Action item
Say how many lines of these entries include the word "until", and answer with the number alone.

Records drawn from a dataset
|---|

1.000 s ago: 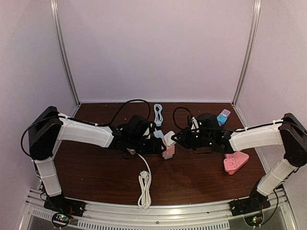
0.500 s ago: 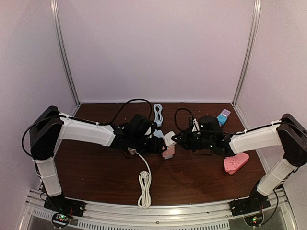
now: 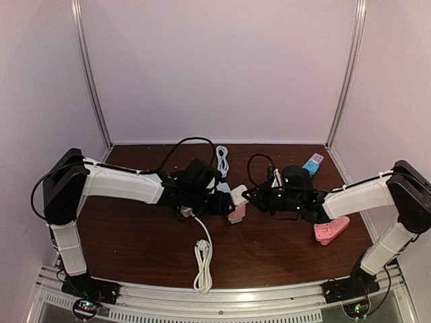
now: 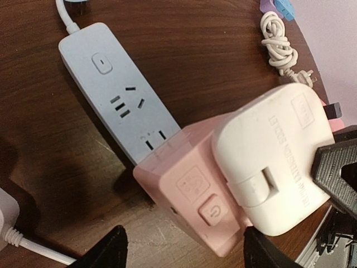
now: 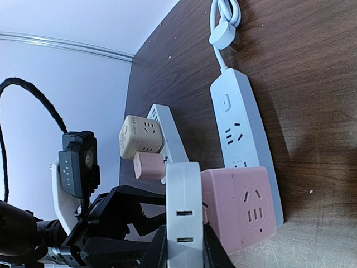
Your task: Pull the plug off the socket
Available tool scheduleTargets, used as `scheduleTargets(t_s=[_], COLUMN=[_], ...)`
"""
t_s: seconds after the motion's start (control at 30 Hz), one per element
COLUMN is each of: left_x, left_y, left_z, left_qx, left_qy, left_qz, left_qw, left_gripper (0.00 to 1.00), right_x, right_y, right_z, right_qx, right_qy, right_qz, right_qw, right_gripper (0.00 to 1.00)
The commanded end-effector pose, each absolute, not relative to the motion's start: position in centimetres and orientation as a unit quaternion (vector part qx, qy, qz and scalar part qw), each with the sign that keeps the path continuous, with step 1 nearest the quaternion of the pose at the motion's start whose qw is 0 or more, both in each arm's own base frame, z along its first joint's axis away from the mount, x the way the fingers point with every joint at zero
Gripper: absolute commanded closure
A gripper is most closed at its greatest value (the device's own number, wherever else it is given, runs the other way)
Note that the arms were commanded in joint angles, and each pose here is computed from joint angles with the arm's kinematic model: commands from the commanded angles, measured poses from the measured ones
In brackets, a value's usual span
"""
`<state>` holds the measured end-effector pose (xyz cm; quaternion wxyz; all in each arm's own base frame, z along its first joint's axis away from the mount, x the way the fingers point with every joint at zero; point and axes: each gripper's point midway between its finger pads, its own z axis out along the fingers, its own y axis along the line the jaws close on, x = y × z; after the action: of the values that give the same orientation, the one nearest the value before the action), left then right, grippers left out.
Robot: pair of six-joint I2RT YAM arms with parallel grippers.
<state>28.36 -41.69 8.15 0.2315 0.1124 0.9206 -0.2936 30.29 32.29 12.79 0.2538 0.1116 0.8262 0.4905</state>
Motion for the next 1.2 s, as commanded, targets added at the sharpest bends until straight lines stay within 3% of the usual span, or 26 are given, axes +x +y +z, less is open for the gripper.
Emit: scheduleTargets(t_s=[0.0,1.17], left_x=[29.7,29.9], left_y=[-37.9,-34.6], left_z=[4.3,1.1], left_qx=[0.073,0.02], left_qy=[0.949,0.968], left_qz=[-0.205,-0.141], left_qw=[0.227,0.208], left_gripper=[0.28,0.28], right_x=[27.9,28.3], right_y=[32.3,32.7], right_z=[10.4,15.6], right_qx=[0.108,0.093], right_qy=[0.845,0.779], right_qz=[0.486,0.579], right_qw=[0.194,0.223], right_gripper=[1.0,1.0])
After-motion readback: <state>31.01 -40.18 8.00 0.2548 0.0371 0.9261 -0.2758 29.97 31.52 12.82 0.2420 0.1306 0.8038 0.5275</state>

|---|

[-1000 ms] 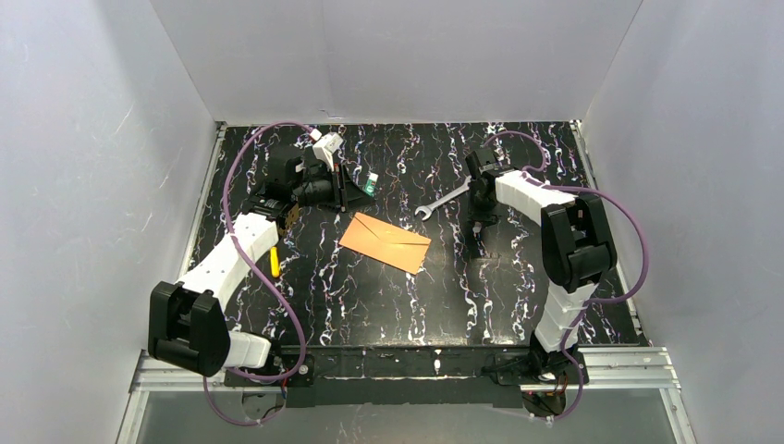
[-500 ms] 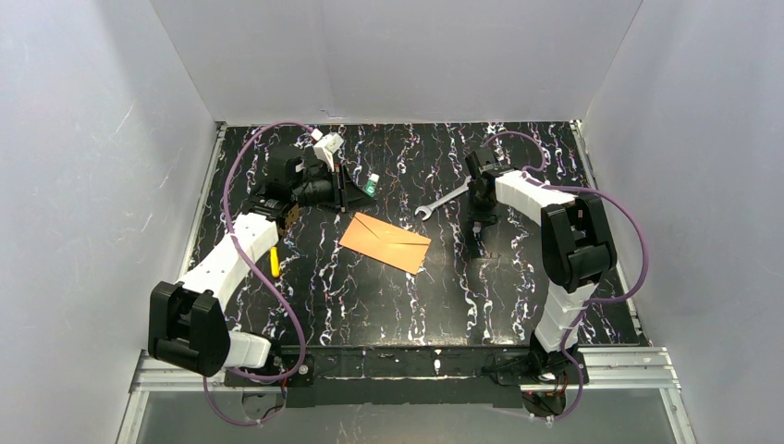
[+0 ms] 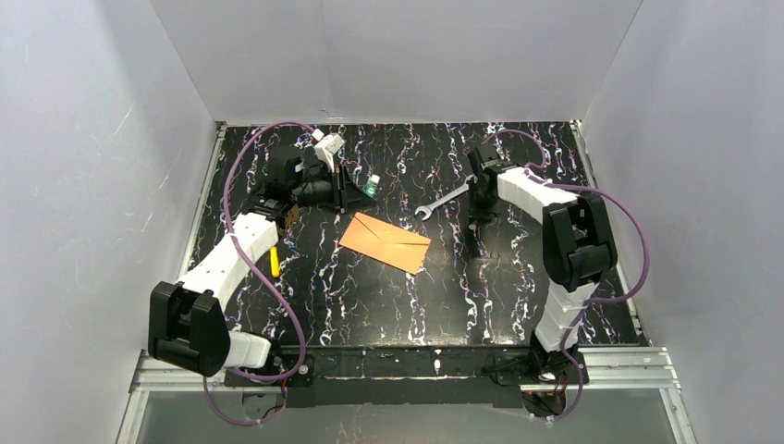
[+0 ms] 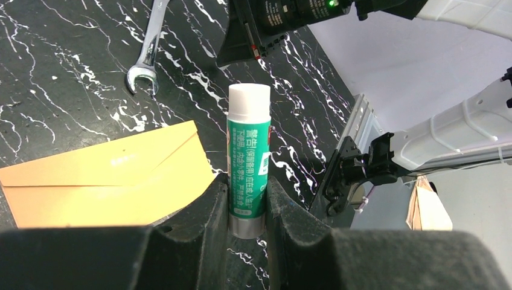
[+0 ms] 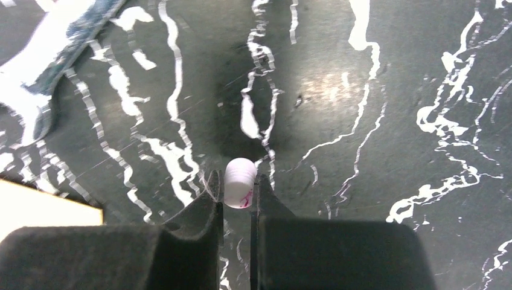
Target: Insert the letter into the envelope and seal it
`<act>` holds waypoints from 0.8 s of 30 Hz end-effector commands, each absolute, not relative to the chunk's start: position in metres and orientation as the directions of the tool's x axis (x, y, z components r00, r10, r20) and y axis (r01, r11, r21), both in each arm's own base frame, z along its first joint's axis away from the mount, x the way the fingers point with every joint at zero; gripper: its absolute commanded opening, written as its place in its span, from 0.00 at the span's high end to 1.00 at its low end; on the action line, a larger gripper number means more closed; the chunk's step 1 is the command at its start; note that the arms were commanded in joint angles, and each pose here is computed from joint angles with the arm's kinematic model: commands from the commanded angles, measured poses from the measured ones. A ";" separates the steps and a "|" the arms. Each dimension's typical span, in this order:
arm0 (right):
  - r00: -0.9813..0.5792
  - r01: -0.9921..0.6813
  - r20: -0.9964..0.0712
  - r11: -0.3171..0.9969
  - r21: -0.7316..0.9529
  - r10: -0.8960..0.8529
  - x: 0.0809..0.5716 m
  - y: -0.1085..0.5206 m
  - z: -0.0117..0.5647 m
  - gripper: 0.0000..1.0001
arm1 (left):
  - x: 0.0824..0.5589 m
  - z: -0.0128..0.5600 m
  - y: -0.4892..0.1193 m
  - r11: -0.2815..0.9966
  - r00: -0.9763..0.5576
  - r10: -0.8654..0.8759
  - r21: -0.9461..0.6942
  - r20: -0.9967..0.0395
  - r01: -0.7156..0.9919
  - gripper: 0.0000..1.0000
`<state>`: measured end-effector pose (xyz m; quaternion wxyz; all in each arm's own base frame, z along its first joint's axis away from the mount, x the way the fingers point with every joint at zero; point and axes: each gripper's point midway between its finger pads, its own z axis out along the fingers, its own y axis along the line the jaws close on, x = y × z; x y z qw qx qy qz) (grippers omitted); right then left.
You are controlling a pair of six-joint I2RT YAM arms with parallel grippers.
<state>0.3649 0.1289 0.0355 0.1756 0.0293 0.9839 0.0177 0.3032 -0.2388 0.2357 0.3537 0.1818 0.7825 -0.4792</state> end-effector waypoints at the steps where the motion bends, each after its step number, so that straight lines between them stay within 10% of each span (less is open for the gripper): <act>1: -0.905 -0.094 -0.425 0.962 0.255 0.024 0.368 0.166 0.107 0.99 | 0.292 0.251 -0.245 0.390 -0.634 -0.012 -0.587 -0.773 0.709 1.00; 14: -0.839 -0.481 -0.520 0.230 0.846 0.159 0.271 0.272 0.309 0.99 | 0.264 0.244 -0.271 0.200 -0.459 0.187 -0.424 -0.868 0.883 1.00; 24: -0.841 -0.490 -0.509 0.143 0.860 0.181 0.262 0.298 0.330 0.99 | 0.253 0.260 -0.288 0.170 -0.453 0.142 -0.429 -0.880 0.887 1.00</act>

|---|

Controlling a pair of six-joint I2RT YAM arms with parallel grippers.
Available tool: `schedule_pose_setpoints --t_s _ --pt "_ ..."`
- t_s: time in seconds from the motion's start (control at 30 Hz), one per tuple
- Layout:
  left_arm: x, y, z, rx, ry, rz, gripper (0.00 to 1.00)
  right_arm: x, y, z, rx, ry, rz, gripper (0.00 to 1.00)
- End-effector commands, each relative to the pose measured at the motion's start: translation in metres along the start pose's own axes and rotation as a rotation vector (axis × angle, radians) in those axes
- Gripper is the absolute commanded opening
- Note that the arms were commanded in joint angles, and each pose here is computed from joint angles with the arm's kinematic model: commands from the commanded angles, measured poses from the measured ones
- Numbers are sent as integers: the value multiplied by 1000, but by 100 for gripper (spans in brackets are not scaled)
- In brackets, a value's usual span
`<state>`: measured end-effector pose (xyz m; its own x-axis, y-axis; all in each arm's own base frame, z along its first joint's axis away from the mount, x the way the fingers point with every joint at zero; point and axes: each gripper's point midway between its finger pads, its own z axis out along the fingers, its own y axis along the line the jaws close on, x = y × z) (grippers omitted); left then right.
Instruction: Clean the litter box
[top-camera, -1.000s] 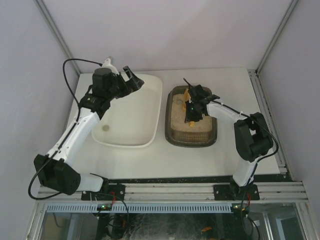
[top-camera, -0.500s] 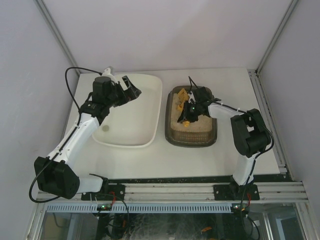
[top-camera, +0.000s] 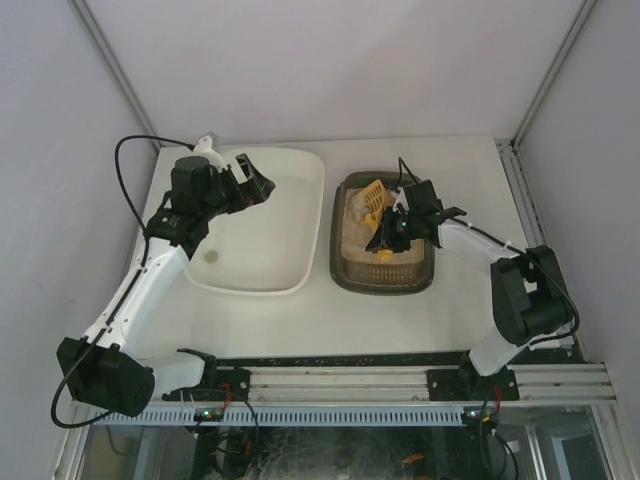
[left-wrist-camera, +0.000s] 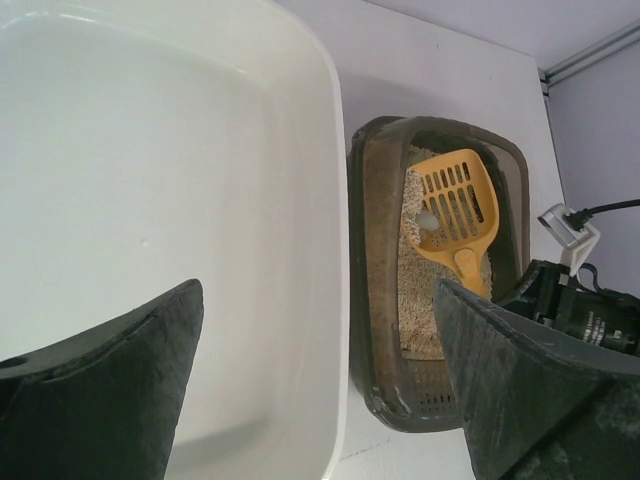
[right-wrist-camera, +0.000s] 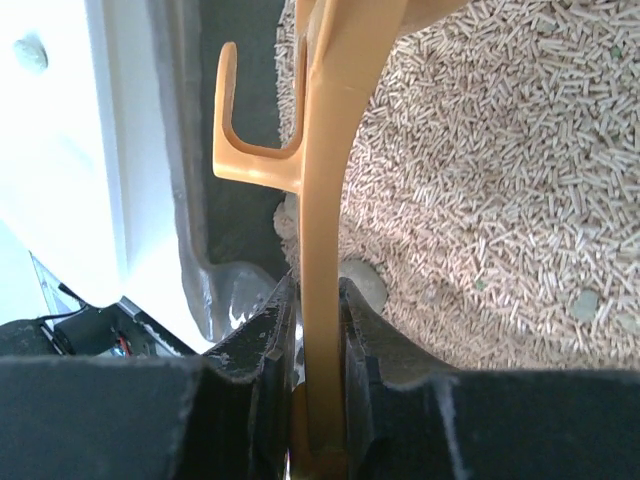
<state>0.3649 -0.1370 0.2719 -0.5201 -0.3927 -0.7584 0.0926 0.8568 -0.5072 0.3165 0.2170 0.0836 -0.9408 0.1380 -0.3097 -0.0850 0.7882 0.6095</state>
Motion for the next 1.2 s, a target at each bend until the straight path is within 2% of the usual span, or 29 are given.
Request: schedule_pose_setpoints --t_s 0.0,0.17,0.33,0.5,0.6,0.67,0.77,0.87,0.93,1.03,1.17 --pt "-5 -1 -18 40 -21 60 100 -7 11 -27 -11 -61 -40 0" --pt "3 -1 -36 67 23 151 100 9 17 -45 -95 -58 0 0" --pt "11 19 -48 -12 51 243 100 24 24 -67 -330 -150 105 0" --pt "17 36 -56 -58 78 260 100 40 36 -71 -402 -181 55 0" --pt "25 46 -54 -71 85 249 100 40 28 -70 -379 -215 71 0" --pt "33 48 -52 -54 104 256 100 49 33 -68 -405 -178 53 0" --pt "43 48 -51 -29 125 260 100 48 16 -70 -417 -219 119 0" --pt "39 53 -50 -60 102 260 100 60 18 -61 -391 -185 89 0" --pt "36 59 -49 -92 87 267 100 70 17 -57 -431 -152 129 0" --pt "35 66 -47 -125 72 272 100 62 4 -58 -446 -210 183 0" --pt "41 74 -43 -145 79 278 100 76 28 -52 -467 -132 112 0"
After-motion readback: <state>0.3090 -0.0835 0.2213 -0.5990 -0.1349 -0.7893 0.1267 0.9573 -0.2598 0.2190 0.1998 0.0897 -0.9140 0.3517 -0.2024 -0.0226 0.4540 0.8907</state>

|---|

Response area
2